Present studies explored that H. pylori induced activations of CRE and AP-1 through MAPKs pathways. As lung A549 cells expressing ICAM-1 and releasing IL-8 through MAPKs-induced AP-1 activation (28, 48), ERK and p38 regulate c-fos mRNA expression, and JNK and p38 regulate c-jun mRNA expression in the present AGS cells. Activations of ERK and c-fos expression by H. pylori have also been noted (49). CREB-dependent transcription is regulated through the phosphorylation of serine 133, which was first found to be mediated by PKA (50). Our finding provided evidence for an alternative mechanism whereby CREB was phosphorylated by MAPKs as found by Yu et al. (51). ATF-2 has been reported to be activated by JNK and p38 (52, 53). In this study, we showed that ATF-2 was activated by all three MAPKs. Therefore, the binding components of CRE and AP-1 sites are differentially regulated by the MAPKs. Intriguingly, p38 could regulate all these transcription factors.

In summary, we provided a mechanistic view of COX-2 in the H. pylori-mediated carcinogenesis. H. pylori was shown to act through TLR2 and TLR9 to activate the MAPKs (ERK1/2, p38, JNK) and their downstream transcription factors (CREB-1, ATF-2, c-fos, and c-jun), resulting in the activations of CRE and AP-1 on the COX-2 promoter. These intracellular networks drive the COX-2-dependent PGE2 release, and they may contribute to the carcinogenesis and metastasis in patients colonized with these strains through the enhancement of tumor cell invasion and angiogenesis. A schematic diagram exhibiting the comprehensive intracellular networks in gastric cancer cells is displayed in Fig. 6, and the application of the selective COX-2 inhibitor may provide an alternative therapy to reduce the development of gastric cancer.

FIGURE 6.

Schematic representation of the signaling pathways involved in H. pylori-induced COX-2 expression in AGS epithelial cells.
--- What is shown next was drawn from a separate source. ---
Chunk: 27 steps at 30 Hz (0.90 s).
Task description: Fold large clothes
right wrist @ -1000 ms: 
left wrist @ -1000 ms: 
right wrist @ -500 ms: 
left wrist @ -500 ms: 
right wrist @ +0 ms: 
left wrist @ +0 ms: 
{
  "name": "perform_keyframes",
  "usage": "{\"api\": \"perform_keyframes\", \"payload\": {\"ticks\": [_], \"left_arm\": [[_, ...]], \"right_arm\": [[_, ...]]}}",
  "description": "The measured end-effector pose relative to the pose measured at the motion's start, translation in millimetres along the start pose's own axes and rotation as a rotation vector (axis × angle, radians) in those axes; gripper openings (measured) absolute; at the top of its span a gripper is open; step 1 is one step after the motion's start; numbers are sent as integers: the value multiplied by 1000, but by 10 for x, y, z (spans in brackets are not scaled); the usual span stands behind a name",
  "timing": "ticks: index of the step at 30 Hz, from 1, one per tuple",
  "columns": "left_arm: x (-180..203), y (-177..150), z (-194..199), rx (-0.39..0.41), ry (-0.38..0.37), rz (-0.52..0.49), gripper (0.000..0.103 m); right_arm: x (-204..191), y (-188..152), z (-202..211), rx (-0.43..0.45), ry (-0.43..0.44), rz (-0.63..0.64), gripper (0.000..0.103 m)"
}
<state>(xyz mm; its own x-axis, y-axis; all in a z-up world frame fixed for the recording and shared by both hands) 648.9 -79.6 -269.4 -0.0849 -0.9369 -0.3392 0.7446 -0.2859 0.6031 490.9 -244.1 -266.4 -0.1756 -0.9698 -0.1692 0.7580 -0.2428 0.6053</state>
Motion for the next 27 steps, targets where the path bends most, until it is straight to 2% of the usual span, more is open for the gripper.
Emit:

H. pylori acts through TLR2 and TLR9 to activate MAPKs, especially p38, leading to the phosphorylations of ATF-2 and CREB1 as well as increases in c-fos and c-jun expressions, which, in turn, result in the activation of CRE and AP1 elements on the human COX-2 promoter and the initiation of COX-2 expression. This COX-2 induction increases the cell invasion and angiogenesis of gastric cancer and is attenuated by the COX-2 inhibitors.

FIGURE 6.

Schematic representation of the signaling pathways involved in H. pylori-induced COX-2 expression in AGS epithelial cells. H. pylori acts through TLR2 and TLR9 to activate MAPKs, especially p38, leading to the phosphorylations of ATF-2 and CREB1 as well as increases in c-fos and c-jun expressions, which, in turn, result in the activation of CRE and AP1 elements on the human COX-2 promoter and the initiation of COX-2 expression. This COX-2 induction increases the cell invasion and angiogenesis of gastric cancer and is attenuated by the COX-2 inhibitors.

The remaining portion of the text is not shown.